I’ve seen people skip some of these steps, and sometimes I skip some steps too. For example, instead of reviewing a feature piece by piece, you could just provide the AI with a whole design document, and let it chug. I am not convinced that you’ll get great results this way, but sometimes you only need it to be “good enough”. Or maybe the reason I don’t like that approach is because I’m not as good at outlining exactly what I want from the start.

There are also uses that don’t generate code at all. You can ask it general questions like: “My colleague wrote this code, what does it do?” “Here’s my plan for this project, do you see anything I’ve missed?” “What are the advantages and disadvantages of this design decision?”

Is it effective?

When it comes to using AI coding assistance, we’re pretty much immediately getting feedback on whether it works. People on the internet can write all the thinkpieces they want, but at the end of the day, either the software works, or it doesn’t. Programmers have to have open mind about it because for any specific task, perhaps the AI is surprisingly effective—or surprisingly ineffective. The rest of y’all can confidently spout opinions about AI coding, because you’re not actually doing it, so you never risk the humility of learning that you were wrong.
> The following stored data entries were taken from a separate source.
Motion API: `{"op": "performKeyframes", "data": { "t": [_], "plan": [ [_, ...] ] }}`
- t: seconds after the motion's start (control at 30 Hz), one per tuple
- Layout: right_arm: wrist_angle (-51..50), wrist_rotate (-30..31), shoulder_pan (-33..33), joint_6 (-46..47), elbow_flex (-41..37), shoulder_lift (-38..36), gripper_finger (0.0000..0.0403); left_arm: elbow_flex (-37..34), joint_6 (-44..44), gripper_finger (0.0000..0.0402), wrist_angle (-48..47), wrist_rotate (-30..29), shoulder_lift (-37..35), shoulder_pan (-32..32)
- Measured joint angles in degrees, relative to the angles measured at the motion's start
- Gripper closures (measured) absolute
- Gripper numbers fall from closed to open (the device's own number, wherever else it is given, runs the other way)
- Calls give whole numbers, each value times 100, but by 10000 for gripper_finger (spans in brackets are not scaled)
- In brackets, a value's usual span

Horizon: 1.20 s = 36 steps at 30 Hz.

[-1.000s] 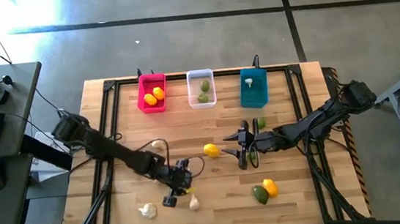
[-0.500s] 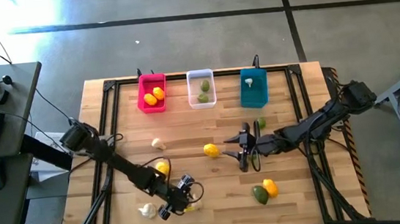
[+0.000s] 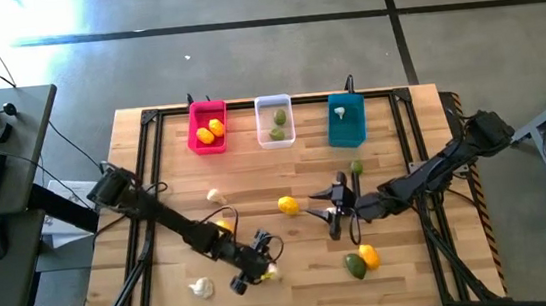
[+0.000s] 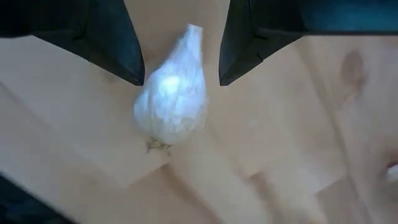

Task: Sort produce into baskets
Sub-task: Put the white garlic into the blue bin

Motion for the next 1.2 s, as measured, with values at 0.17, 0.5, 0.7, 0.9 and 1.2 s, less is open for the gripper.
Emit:
{"op": "performKeyframes", "data": {
  "t": [0.17,0.5,0.7,0.9,1.2],
  "plan": [
    [0,31,3,0,0,0,210,0,-198,207,-10,37,0,301],
    [0,29,3,-28,0,0,210,0,104,221,71,679,0,539],
    [0,27,3,-59,-4,0,210,2,356,232,233,602,223,541],
    [-4,3,3,-50,-4,0,210,7,412,253,566,412,450,537],
    [-4,-246,1,-12,-4,0,210,7,413,385,523,504,445,580]
  ]
}}
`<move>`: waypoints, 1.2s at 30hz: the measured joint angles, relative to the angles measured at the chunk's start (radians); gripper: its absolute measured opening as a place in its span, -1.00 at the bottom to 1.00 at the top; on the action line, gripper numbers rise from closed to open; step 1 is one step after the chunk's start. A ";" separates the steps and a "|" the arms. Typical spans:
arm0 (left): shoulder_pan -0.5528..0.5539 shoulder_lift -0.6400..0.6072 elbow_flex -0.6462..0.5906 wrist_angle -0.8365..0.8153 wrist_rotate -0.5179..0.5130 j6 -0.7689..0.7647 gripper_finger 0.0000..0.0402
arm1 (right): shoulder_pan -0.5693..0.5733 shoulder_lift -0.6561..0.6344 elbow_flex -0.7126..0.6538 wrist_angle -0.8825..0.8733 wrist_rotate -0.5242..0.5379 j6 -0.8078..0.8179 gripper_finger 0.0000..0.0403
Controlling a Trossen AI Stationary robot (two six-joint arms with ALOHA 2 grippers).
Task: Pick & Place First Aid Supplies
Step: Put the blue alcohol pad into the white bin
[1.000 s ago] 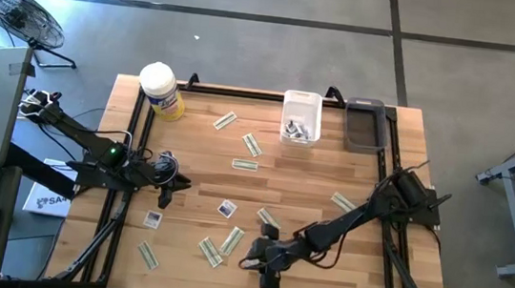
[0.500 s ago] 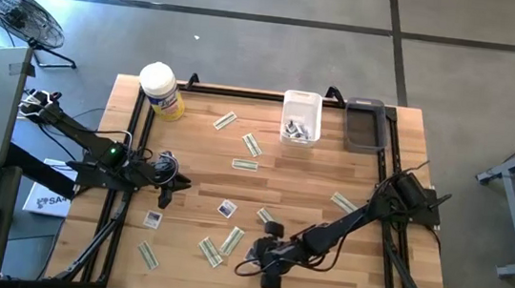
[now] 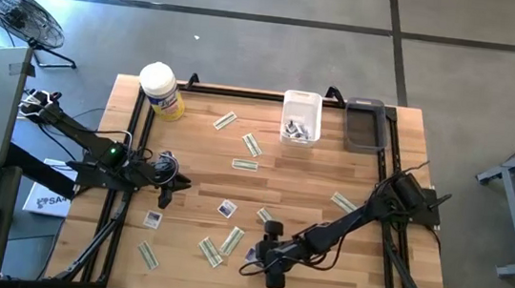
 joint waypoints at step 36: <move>0.000 0.000 0.000 0.000 0.000 0.000 -0.62 | -0.014 0.050 -0.003 0.030 0.109 -0.011 -0.64</move>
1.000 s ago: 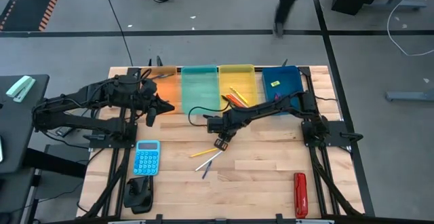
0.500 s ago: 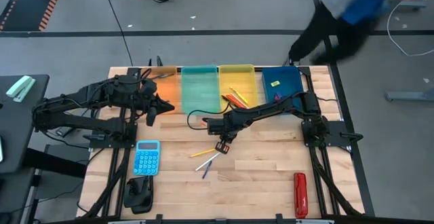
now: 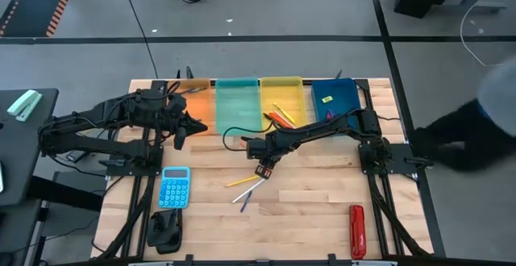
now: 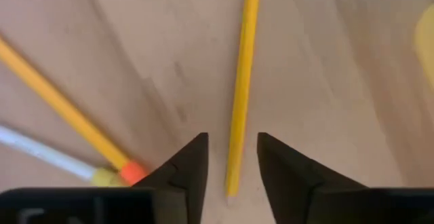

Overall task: Sort crayons/erasers/pens/pencils in bins
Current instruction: Put the yellow pencil into the green bin

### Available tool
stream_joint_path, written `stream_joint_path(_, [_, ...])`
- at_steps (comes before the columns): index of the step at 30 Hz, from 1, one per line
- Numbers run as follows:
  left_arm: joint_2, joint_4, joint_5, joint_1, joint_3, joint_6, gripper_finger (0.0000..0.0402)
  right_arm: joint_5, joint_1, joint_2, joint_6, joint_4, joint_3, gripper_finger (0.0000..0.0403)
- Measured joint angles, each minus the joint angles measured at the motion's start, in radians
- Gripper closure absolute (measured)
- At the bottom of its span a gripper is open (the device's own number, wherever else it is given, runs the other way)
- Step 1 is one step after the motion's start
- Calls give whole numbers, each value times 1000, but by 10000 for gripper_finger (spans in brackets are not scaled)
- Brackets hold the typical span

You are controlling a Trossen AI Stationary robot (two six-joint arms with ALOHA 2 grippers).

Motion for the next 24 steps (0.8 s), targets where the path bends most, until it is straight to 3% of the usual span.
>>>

In my experience, agentic coding is fine. A lot of the time, it just works, and works very fast and clean. Of course, it doesn’t do everything right. Plenty of course correction is required. It’s often unaware of the larger context of my code. And some problems, it just doesn’t know how to solve, so it will talk around in circles proposing solutions that don’t work.  When the AI starts going in circles, I learned to stop wasting time asking it questions, and fall back to more traditional methods.

What about all the invisible ways that AI can hurt the code? For example, there was that study that found that when software engineers use AI, they think they’re working 20% faster, but they’re actually working 20% slower. This is invisible to the typical programmer, because there isn’t an easy way to compare how long you would have taken if you had approached the work differently. This is a legitimate concern, but I don’t put much stock in the specific result. The study is looking at a small sample of software developers, and I’m not even in that category, so how can I know whether it applies to me? This study obviously isn’t the last word; I easily found studies with different findings, and there are surely even more ongoing. Researchers need more time to cook.

There’s also the concept of “code debt”. Code debt is what you call it when you program faster, at the cost of future programmers’ time. For example, the code is buggy, or it’s hard to read, or it doesn’t leave room for expansion. Code debt is a universal problem across all programming. In a large organization, the problem is that programming speed is measurable, while code debt is not. So even if you want to minimize code debt, all incentives push in opposite direction.

Does AI coding make the code debt better or worse? Unclear. It pulls in both directions. For example, one thing it’s really good at is writing unit tests. This is slow and tedious work used to test for bugs. They’re common among many software engineers, although in my line of work we hardly ever use them! But with AI, it’s so easy. And this may result in less buggy code.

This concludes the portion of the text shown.